These are the key concepts you need to understand to accurately answer the question.

Focal Length
The focal length is a fundamental concept in understanding how telescopes work. It represents the distance between the center of a lens, or a mirror, and its focus point—where parallel rays of light converge. In telescopes, both the objective and eyepiece lenses have specific focal lengths that are crucial in determining the device’s magnifying power.
- **Positive focal length** indicates a converging lens.
- Longer focal lengths in objective lenses general offer higher resolution and magnification.
Understanding focal length helps in comprehending the capacity of a telescope to magnify distant objects, forming part of the key formula for calculating magnifying power.
Objective Lens
The objective lens is the primary lens in a telescope. It has two main functions: collecting light and creating an initial image of the observed object. This lens is typically larger to capture more light, which enhances image brightness and clarity.

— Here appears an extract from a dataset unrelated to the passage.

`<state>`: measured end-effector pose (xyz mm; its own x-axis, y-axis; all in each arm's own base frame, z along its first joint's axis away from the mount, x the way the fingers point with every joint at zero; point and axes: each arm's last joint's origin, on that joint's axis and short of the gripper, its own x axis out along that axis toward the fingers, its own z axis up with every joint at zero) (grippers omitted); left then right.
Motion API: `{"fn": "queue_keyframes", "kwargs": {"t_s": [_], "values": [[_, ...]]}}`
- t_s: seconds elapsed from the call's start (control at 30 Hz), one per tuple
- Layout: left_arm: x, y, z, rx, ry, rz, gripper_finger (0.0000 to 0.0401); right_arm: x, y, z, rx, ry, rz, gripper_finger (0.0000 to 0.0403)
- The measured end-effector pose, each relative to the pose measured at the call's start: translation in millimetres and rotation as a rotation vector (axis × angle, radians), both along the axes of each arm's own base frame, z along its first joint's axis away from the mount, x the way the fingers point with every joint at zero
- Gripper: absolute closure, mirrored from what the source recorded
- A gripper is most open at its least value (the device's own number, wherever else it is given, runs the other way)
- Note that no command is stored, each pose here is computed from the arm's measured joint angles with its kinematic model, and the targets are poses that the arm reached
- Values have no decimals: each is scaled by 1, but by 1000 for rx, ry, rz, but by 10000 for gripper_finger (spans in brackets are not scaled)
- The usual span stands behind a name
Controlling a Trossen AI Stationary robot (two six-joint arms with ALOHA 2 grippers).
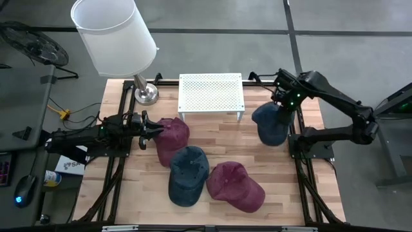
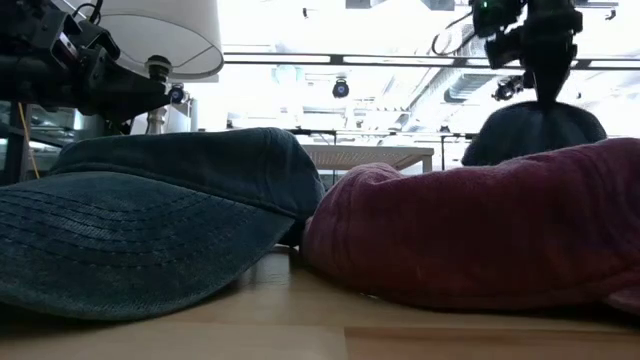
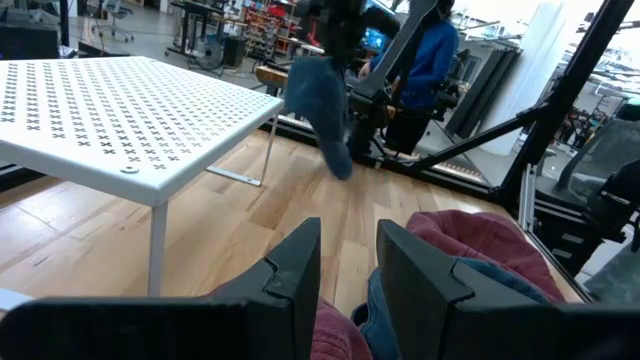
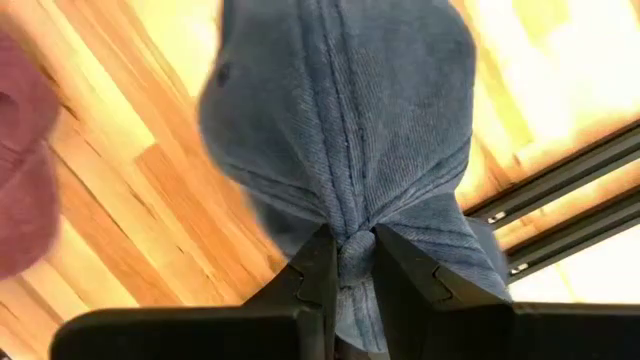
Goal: Pick & Place hat
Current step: Put the top blue cap on the shelf
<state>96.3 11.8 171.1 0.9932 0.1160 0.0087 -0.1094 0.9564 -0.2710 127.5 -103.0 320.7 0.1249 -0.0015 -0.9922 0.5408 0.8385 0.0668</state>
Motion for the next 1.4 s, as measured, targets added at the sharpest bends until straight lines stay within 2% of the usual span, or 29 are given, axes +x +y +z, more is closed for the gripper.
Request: {"fn": "queue_keyframes", "kwargs": {"t_s": [0.2, 0.47, 0.9, 1.4], "values": [[0, 0, 0, 0, -1, 0, 300, 1, -1, 26, -26, -43, -7, 361], [0, 0, 0, 0, 0, 0, 300, 14, -6, 58, 2, -193, -25, 361], [0, 0, 0, 0, 0, 0, 300, 48, -6, 113, 16, -401, 28, 361], [0, 0, 0, 0, 0, 0, 300, 103, -40, 128, -37, -471, 67, 361]]}}
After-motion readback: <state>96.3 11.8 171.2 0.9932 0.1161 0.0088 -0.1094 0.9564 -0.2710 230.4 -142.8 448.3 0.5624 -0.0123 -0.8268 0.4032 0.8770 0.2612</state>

In our exercise, the objective lens has a focal length of 60 cm, which affects the entire setup of the telescope. The focal length is instrumental in forming a sharp and clear image, which is then focused to form an inverted and magnified image once it passes through the eyepiece lens.
Eyepiece Lens
The eyepiece lens is the second lens you look through in a telescope. It magnifies the image created by the objective lens and makes the viewable image larger and sharper.

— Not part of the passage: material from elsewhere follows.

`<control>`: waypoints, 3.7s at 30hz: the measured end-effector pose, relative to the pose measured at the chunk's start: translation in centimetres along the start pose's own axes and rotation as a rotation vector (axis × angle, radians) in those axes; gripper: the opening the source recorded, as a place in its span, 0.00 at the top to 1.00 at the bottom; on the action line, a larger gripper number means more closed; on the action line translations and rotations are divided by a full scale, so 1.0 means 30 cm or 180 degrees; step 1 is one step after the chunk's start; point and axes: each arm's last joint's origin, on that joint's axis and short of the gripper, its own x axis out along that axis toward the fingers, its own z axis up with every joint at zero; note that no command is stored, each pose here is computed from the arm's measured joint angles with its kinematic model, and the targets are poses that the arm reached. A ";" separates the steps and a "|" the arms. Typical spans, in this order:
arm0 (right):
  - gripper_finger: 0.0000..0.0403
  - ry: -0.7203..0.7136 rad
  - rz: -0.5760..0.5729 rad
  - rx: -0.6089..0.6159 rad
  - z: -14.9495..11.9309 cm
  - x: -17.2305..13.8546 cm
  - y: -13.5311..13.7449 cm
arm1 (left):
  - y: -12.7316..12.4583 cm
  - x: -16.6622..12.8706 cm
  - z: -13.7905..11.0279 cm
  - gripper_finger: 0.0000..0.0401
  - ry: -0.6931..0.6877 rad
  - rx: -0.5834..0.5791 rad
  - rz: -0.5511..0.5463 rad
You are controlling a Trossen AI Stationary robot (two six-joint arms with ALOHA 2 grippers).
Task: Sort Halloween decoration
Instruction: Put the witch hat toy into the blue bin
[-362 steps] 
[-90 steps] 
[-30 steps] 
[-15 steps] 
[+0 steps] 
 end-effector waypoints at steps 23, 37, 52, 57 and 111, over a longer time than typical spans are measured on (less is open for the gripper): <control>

In the problem, we have an eyepiece lens with a focal length of 3.0 cm. A shorter focal length in the eyepiece results in higher magnification since the formula involves dividing the focal length of the objective by that of the eyepiece.—a shorter focal length increases the result of this division.
The eyepiece not only increases magnification but also contributes crucially to the overall user experience by assembling the viewable image in its final form.
Inverted Image
When using a telescope, you may notice the image depends on the magnifying power's negative sign, indicating the image is inverted. This is a common characteristic due to the way the lenses bend and focus the light. - **Inversion** occurs naturally because of the optical path light follows through both the objective and eyepiece lenses.
- An inverted image is typical in astronomical telescopes.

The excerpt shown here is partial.